Given how quickly “female breadwinners” gets turned into “working mothers” in this discussion (and all their children cast as starving orphans), I decided to take a quick look to see whether some of these women weren’t single women living alone.
Well, right off the bat, you find out that the majority of these female breadwinners are single moms. So, if these would-be cavemen had their way, those women would stay home and . . . what? Beg? And their children really would . . . starve?
And let’s not forget that women make up nearly half the US labor force and that they are more educated than the men. I’m not thinking it would be a great thing for America’s economy if all the women suddenly went home and mopped floors instead.

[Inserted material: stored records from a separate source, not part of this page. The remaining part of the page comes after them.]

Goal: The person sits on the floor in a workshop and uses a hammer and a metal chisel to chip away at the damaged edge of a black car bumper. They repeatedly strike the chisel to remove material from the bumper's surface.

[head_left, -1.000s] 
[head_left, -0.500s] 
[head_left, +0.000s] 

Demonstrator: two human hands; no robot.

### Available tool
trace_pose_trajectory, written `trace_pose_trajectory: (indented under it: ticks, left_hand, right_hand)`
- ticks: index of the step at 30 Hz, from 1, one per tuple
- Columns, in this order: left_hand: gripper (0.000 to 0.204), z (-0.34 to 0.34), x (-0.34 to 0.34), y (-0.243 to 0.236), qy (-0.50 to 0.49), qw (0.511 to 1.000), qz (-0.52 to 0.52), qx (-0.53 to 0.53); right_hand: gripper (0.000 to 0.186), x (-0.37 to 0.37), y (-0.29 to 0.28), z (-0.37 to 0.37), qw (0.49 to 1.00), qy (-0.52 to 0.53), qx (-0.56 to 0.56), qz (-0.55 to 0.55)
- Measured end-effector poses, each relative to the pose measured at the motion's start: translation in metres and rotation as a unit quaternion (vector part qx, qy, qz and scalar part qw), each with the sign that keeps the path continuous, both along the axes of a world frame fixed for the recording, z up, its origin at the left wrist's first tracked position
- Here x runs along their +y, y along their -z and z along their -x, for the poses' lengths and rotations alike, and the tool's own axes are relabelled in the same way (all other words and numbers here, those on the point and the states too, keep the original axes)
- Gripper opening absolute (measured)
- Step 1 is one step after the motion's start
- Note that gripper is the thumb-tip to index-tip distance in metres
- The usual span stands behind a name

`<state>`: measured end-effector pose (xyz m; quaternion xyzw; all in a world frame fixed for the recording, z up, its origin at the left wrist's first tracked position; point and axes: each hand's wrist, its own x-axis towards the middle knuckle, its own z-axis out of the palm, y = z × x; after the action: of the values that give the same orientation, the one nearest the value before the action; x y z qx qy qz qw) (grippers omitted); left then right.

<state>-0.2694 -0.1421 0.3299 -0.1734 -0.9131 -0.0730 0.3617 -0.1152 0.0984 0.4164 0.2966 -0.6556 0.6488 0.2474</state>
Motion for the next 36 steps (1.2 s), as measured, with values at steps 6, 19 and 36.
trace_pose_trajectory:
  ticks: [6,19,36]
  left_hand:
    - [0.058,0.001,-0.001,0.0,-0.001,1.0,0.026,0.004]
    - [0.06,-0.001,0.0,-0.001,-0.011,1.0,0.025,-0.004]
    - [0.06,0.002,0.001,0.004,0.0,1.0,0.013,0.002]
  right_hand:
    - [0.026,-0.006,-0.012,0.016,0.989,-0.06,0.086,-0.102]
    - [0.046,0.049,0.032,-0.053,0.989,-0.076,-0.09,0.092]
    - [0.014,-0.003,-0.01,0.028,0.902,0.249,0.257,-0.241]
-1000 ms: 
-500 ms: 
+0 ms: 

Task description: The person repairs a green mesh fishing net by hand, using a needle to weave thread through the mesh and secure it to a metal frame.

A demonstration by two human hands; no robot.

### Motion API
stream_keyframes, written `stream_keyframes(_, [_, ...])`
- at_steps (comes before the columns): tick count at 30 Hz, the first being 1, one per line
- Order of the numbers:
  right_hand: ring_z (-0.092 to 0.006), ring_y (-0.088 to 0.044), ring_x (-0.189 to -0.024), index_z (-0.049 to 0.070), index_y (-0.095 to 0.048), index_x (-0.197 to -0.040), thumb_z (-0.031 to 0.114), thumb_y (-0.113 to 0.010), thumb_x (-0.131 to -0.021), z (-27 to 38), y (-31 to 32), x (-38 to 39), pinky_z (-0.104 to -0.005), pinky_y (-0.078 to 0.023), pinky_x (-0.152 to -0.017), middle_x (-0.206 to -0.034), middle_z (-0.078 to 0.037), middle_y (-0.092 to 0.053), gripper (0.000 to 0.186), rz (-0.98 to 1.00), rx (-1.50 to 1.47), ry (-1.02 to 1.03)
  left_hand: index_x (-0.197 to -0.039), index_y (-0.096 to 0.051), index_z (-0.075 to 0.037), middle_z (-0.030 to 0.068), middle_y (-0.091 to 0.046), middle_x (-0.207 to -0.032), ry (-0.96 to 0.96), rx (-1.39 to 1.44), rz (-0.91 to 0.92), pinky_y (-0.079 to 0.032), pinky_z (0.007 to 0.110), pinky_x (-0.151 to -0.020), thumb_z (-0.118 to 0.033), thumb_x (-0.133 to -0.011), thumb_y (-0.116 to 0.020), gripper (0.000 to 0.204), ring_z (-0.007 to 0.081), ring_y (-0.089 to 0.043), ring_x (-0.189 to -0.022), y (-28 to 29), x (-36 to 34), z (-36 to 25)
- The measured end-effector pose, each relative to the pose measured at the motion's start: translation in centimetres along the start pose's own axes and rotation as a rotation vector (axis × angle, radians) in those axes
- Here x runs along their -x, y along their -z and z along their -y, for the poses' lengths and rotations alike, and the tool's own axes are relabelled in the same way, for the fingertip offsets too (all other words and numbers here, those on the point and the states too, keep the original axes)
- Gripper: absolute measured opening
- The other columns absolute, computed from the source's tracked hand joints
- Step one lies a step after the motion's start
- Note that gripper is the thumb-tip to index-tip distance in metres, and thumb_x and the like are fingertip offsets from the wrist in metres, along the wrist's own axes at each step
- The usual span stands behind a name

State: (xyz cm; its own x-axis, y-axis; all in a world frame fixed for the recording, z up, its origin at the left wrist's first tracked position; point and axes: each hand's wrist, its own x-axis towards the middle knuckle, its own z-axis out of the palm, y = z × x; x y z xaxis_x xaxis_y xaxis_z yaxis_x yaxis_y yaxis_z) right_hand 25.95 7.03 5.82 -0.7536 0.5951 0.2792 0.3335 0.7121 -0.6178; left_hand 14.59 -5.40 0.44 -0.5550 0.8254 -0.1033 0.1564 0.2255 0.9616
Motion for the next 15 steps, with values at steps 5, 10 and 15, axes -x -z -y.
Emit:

Importantly, among married couples with children, homes where the woman makes more than the man are only 15% of the total. And families like this average $80,000 a year in earnings, as compared to only $23,000 for single mother households. So Tarzan still seems to be king of the jungle, if you ask me.
More women do live alone than men. Single women are twice as likely to head households as are single men. Importantly, marriage rates are down all around: unmarried straight couples increased by 40% during the last ten years, while same sex couple households nearly doubled.
The Pew study that caused all this furor also examined attitudes among the respondents. They found that 79% of Americans disagree with the suggestion that women should return to traditional roles. However, there is general concern among men and women alike that the current situation for childcare is not good. Three in four adults said that the trend toward working mothers had made it hard for parents to raise children.
But this doesn’t mean a return to George of the Jungle. Andrew Cherlin, the sociology professor speaking for the Pew study predicted that the trend would lead to more pressure to have policies like paid family leave and child care support for single moms, not back-to-the-cave-for-Jane changes.
Cherlin emphasized that the trends we are seeing now are past the point of reversal. He added: “Many of our workplaces and schools still follow a male-breadwinner model, assuming that the wives are at home to take care of child care needs. Until we realize that the breadwinner-homemaker marriage will never again be the norm, we won’t provide working parents with the support they need.”